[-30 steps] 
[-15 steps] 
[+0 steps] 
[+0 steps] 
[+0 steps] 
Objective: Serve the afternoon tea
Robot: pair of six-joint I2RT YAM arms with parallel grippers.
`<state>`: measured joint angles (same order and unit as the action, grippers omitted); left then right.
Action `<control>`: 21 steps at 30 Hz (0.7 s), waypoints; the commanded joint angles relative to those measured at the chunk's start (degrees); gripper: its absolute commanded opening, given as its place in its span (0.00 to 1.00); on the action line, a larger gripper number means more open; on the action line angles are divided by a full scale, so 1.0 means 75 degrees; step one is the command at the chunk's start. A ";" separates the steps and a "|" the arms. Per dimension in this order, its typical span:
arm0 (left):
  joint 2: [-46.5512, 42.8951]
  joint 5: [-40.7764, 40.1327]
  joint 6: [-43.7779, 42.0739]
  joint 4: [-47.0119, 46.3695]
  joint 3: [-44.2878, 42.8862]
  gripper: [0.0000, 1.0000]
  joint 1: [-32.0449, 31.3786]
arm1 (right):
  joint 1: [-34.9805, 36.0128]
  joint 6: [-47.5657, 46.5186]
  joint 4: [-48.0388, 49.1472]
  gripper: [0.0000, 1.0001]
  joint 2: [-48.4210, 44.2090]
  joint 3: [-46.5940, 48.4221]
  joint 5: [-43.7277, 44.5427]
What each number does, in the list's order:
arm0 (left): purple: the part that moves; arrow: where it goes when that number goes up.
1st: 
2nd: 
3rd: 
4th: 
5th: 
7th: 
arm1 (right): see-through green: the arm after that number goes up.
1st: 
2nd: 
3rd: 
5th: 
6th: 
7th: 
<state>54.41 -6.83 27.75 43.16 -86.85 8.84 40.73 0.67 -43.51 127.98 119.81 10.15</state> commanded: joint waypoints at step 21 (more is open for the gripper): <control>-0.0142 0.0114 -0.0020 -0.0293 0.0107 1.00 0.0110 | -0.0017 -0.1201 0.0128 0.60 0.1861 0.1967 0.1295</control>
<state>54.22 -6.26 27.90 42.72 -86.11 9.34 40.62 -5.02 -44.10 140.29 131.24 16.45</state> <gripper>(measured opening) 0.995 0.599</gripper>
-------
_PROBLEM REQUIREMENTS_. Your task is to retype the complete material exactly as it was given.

_COMPLETED EXERCISE_.
[-30 steps] 
[-15 steps] 
[+0 steps] 
[+0 steps] 
[+0 steps] 
Objective: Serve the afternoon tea
Robot: pair of six-joint I2RT YAM arms with parallel grippers.
`<state>`: measured joint angles (same order and unit as the action, grippers omitted); left then right.
Action `<control>`: 21 steps at 30 Hz (0.7 s), waypoints; the commanded joint angles relative to those measured at the chunk's start (degrees); gripper: its absolute commanded opening, given as its place in its span (0.00 to 1.00); on the action line, a larger gripper number means more open; on the action line angles are divided by a full scale, so 1.0 means 75 degrees; step one is the command at the chunk's start. A ";" separates the steps and a "|" the arms. Per dimension in this order, its typical span:
arm0 (left):
  joint 2: [-46.5512, 42.8951]
  joint 5: [-40.7764, 40.1327]
  joint 6: [-43.7779, 42.0739]
  joint 4: [-47.0119, 46.3695]
  joint 3: [-44.2878, 42.8862]
  gripper: [0.0000, 1.0000]
  joint 1: [-32.0449, 31.3786]
arm1 (right):
  joint 1: [-34.9805, 36.0128]
  joint 6: [-47.5657, 46.5186]
  joint 4: [-48.0388, 49.1472]
  gripper: [0.0000, 1.0001]
  joint 2: [-48.4210, 44.2090]
  joint 3: [-46.5940, 48.4221]
  joint 5: [-43.7277, 44.5427]
What each number does, in the list's order:
arm0 (left): purple: the part that moves; arrow: where it goes when that number goes up.
1st: 
2nd: 
3rd: 
4th: 
5th: 
7th: 
arm1 (right): see-through green: the arm after that number goes up.
1st: 
2nd: 
3rd: 
5th: 
6th: 
7th: 
<state>54.41 -6.83 27.75 43.16 -86.85 8.84 40.73 0.67 -43.51 127.98 119.81 10.15</state> commanded: joint waypoints at step 21 (more is open for the gripper): <control>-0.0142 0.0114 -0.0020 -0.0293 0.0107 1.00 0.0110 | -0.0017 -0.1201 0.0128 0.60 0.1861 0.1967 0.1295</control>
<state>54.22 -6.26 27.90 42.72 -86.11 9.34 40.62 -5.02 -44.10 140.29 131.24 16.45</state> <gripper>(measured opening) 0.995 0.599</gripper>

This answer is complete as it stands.